Northern Territory police officer Zachary Rolfe has been found not guilty of murder after Warlpiri 19-year-old Kumanjayi Walker was fatally shot during an arrest.
Rolfe was charged with murder in 2019.
The jury found Rolfe not guilty of murder or the alternate charges of manslaughter and engaging in a violent act causing death.
The trial lasted for a month in the Northern Territory Supreme Court and the jury deliberation took just under seven hours, as per Nine News.
According to the ABC Kumanjayi was shot three times in a confrontation with police. He lived in the community of Yuendumu, about 300kms north-west of Alice Springs.
Kumanjayi was first shot after he allegedly stabbed Zachary Rolfe with a pair of scissors. That first shot was accepted as legally justified by The Crown but the second two shots weren’t.
The prosecution argued that Kumanjayi Walker had already been restrained by Zachary Rolfe’s partner Constable Adam Eberl when he shot the second and third time. It argued that Rolfe didn’t think those two finals shots were necessary and as a result wasn’t acting reasonably.
In court, prosecutor Philip Strickland SC said that the jury could conclude that Rolfe didn’t fear for his life when he fired the two final shots. He also argued that Rolfe didn’t see Kumanjayi Walker stabbing Eberl.
“The Crown case is that the evidence that the accused gave in court — that he did have those beliefs— was a lie,” Strickland said, as per Nine News.
“And the accused lied to justify the unjustifiable; namely, the fatal shooting of Kumanjayi Walker.”
The defence argued that Rolfe was reasonably performing his duties.
“Each time [Zachary Rolfe] pulled the trigger, he was acting in good faith,” defense barrister David Edwardson QC said in his closing address.
“He was acting in the reasonable performance of his duties and he was acting in self-defence; the self-defence of himself and his partner.
“In these circumstances there can be only one verdict and that is one of not guilty to all charges.”

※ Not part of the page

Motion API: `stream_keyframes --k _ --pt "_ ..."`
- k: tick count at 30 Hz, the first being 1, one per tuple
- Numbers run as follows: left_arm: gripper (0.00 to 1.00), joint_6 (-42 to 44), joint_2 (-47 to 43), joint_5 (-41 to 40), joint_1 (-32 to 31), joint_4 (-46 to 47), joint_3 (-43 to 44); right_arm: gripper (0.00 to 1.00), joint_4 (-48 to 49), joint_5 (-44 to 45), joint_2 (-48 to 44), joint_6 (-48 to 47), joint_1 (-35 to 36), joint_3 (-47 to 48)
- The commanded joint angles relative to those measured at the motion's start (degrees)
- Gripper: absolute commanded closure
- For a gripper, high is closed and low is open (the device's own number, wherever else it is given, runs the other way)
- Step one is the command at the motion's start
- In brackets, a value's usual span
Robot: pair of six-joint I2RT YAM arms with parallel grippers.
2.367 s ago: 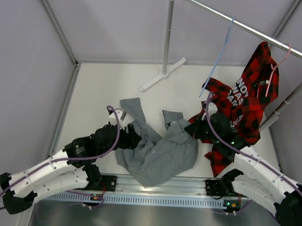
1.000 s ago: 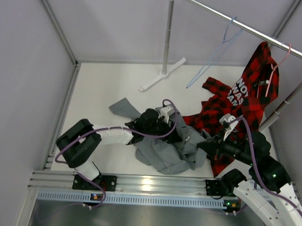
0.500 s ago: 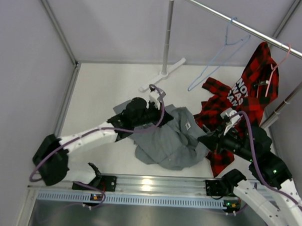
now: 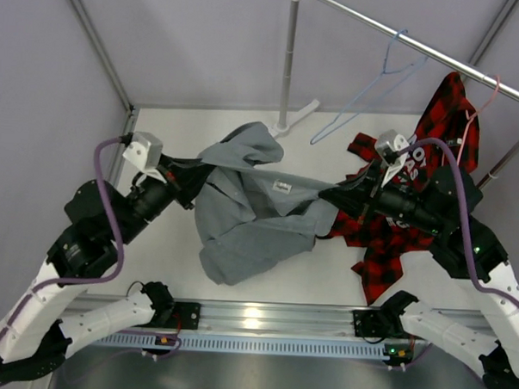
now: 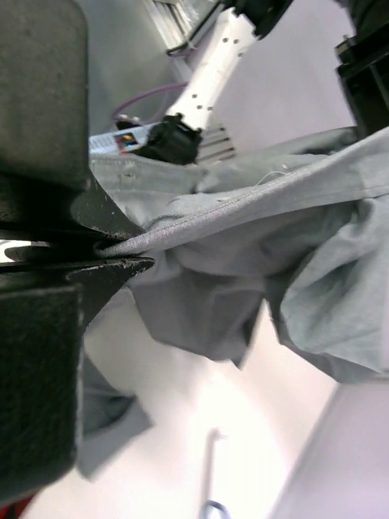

After the not guilty verdict, Yuendumu elder Ned Hargraves spoke to the media.
“I’ll just say, when are we going to get justice? When?” Ned Hargraves said, as per the ABC.
“No guns, no guns in our own remote community. We don’t want no guns. Enough is enough.”
Kumajayi Walker’s cousin Samara Fernandez-Brown spoke about the family’s loss and their feelings about the trial.
“Throughout this trial, Kumanjayi has been depicted solely as a dangerous individual, who in the words of [defence lawyers] was the author of his own misfortune,” she said.
“He has been criticised and picked apart by people who didn’t know him. They saw only his flaws, and wish to put him at trial for his own death.
“That is disgusting and that’s the system we live in.
“A young man who was taken far too soon and a young man who has been deeply, deeply missed.”
Kumanjayi Walker’s death sparked protests across the country, calling for justice over First Nations deaths in custody.